Il libro racconta che al nuovo presidente non piaceva la Casa Bianca e si era rifugiata in un’abitazione indipendente da quella di sua moglie, e che aveva fatto cambiare la serratura, nonostante le forti obiezioni del Servizio Segreto che insisteva nell’avere accesso al locale.   
Trump ha anche rimproverato le persone a servizio che avevano sistemato le sue cose: «Se la mia camicia è tirata al suolo è perché voglio che stia per terra», aveva detto.
Poi ha imposto nuove regole per decidere lui stesso quando cambiare le lenzuola e la proibizione di toccare qualcosa nella sua abitazione e soprattutto il suo spazzolino da denti. Alcuni attribuiscono questo al suo noto timore di morire avvelenato.
Fuego y furia… ricostruisce le lotte di potere agli inizi dell’amministrazione e l’immenso potere che hanno attualmente la figlia del mandatario, Ivanka e suo marito, Jared Kushner.
Si presume che i due abbiano accordato con Trump che sua figlia divenga, quando giungerà l’opportunità, la prima donna presidente degli Stati Uniti.  
Per qustso tra le dichiarazioni più esplosive del libro c’è la testimonianza del suo ex capo di strategia e e principale assessore nella campagna elettorale, Steve Bannon.
Ex editorialista di siti dell’estrema destra e critico dei privilegi dei politici, Bannon ha definito «un tradimento» l’incontro di Donald Trump Jr. e Kushner con rappresentanti stranieri per ottenere informazioni contro Hillary Clinton.
Questo incontro è la chiave nelle investigazioni che il FBI ha anticipato, sulle presunte irregolarità durante la campagna repubblicana e la possibilità che lo stesso presidente abbia commesso delitti che gli farebbero perdere l’incarico.
Alcuni degli intervistati si sono affrettati a controllare i danni e a negare alcune dichiarazioni attribuite loro.
Il segretario di Stato nordamericano , Rex Tillerson, ha appena assicurato di non aver mai messo in dubbio la salute mentale del presidente.
In un’intervista con la catena CNN, Tillerson discute la descrizione che si fa nel libro della mancanza di concentrazione del presidente che, si presume, lo ha costretto ad abbandonare prematuramente riunioni con politici stranieri in varie occazioni.

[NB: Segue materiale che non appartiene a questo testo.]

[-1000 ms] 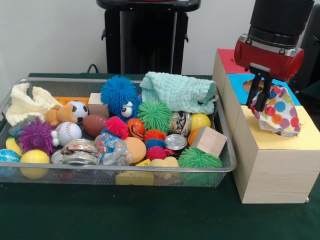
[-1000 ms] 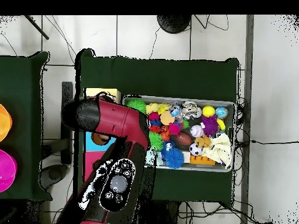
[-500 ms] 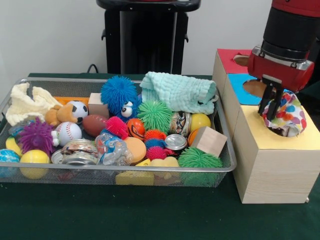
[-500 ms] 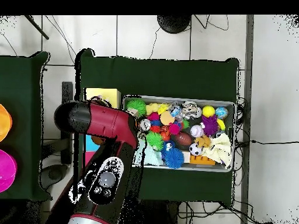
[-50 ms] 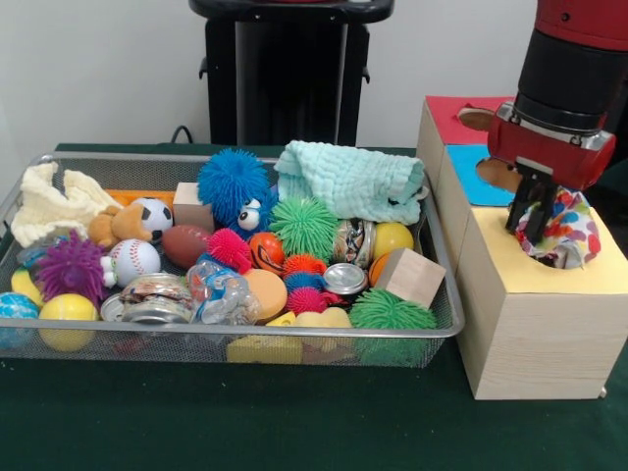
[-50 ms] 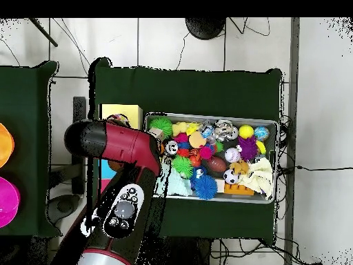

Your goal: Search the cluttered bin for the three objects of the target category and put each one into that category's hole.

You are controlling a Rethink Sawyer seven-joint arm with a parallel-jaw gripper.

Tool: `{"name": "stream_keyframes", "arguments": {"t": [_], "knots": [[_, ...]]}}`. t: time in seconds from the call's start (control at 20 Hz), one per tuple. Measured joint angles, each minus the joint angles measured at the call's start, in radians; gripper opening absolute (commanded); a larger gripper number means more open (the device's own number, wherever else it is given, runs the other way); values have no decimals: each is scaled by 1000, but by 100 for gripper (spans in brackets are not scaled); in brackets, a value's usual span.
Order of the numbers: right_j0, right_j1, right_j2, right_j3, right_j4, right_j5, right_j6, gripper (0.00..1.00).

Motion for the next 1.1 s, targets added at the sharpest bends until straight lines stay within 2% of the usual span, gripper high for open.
{"name": "stream_keyframes", "arguments": {"t": [1.1], "knots": [[-1, 2, -11, -12, -5, 21, 0, 100]]}}
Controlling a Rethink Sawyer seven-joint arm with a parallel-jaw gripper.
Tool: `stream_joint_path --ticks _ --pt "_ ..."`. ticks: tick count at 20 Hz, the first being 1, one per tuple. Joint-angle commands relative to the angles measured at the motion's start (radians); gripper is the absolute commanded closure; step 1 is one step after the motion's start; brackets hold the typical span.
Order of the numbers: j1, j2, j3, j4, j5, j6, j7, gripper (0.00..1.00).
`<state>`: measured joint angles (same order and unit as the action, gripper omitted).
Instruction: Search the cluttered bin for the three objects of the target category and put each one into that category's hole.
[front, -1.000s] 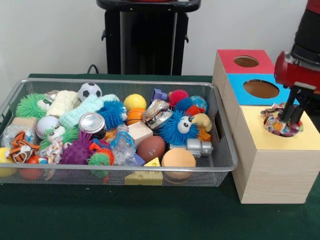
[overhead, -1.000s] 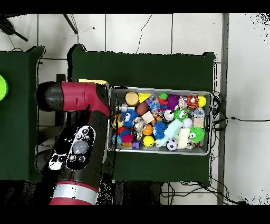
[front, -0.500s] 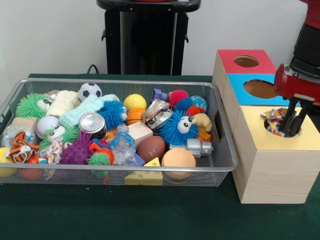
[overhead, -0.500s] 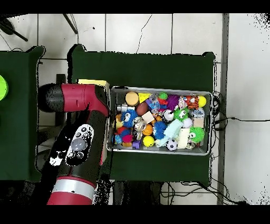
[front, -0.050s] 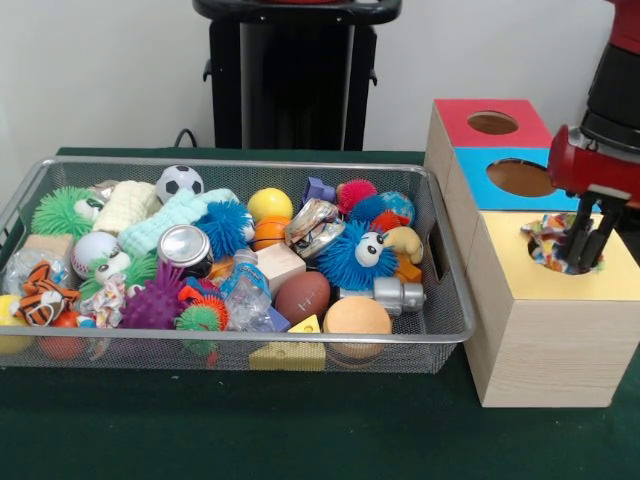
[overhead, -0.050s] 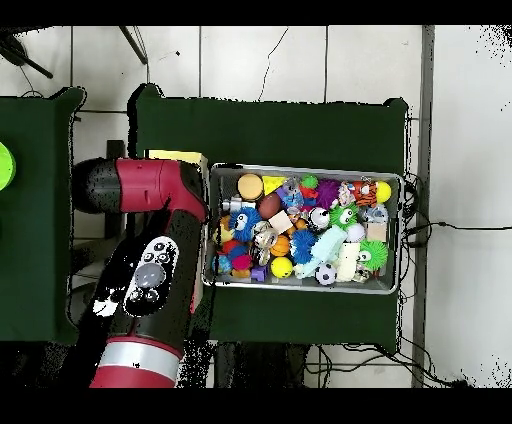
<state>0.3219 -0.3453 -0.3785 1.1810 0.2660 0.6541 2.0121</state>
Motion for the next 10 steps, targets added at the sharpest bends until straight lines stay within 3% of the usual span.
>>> stream_joint_path --ticks 1,2,5,10 --pt "-0.045 -0.029 0.086 0.119 0.054 -0.103 0.239 1.00" --pt "-0.052 -0.035 0.099 0.129 0.061 -0.112 0.235 0.00" --pt "-0.044 -0.041 0.071 0.114 0.057 -0.074 0.238 0.00" --pt "-0.064 -0.042 0.109 0.133 0.070 -0.105 0.204 0.00"
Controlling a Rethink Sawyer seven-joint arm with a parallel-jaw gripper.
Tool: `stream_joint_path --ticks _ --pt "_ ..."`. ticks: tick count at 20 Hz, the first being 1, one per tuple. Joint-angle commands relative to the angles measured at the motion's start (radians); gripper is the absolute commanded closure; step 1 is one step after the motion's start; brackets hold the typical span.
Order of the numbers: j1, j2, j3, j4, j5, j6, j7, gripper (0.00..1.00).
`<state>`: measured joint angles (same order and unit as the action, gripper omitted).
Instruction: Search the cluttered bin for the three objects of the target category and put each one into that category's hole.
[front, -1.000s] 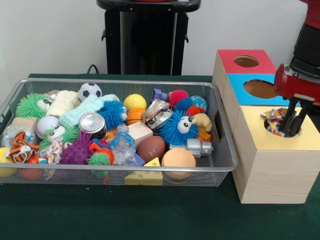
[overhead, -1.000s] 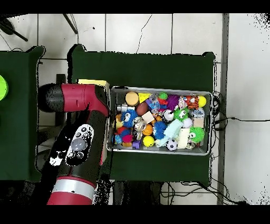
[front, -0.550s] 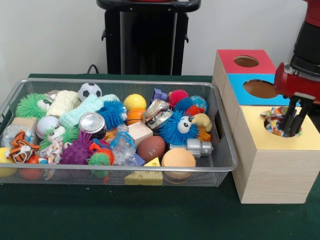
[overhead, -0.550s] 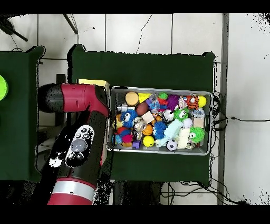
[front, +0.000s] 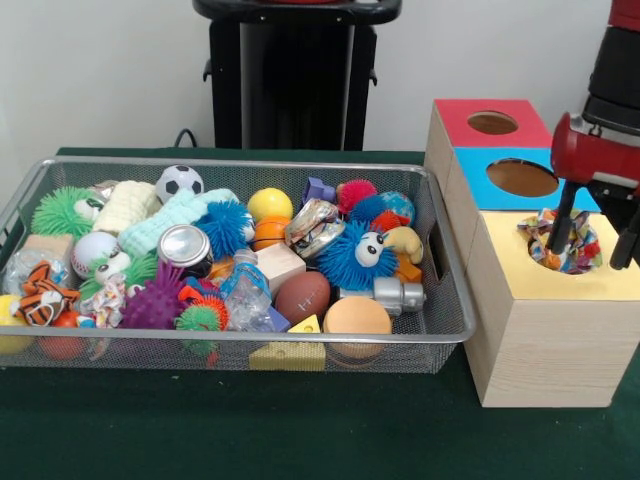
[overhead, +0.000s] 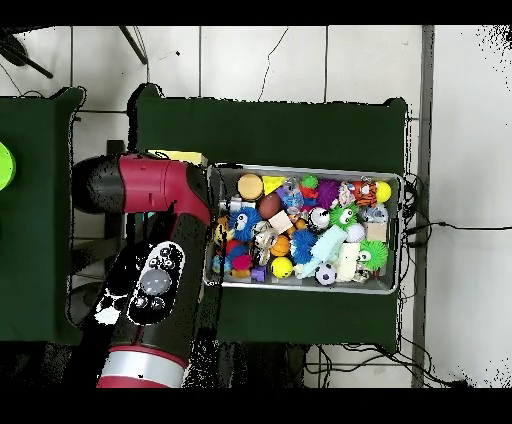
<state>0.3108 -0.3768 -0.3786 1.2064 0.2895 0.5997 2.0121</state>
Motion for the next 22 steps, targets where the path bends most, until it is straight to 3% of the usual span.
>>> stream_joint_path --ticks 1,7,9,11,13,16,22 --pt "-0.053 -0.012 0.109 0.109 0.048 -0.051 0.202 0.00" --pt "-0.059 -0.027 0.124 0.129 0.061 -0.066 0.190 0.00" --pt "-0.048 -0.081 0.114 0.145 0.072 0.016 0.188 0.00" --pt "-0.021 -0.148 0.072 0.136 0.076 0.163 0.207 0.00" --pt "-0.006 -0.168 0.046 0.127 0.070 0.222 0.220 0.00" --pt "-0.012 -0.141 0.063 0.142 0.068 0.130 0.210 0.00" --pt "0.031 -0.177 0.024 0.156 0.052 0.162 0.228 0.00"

Wolff, di 64 anni, scrive per media come Vanity Fair, The Guardian e Hollywood Reporter, ma ha ricevuto critiche in precedenza per la sua tendenza all’esagerazione e per la descrizione di scene senza citare le fonti presenti.
In questo caso il giornalista si premunisce con circa 200 testimonianze dipersone vicine a Trump e di un accesso privilegiato alla Casa Bianca.
Stando a quello che ha detto alla NBC, ha verificato che «il 100 % di coloro che lo circondano» si chiedono se l’attuale mandatario dispone  realmente di  condizioni per guidare il destino della Casa Bianca.
«Tutti lo hanno descritto allo stesso modo, dicono che è come un bambino, cioè vogliono dire che esige una soddisfazione immediata, che tutto gira attorno a lui»,  ha aggiunto.
«È necessario ricordare che è un uomo che non legge, un uomo che non ascolta».
L’opera di Wolff può essere solo la punta dell’iceberg.  Altri ex assessori prevedono  la pubblicazione di libri di memorie e tra loro il già portavoce Sean Spicer.
I testimoni rivelano sempre più chiaramente la forma in cui si muovono i fili nella Casa Bianca di Donald Trump, che sembra più preoccupato di evitare le filtrazioni che per imporre un minimo di ordine e di  coerenza. ( Traduzione GM Granma Int.)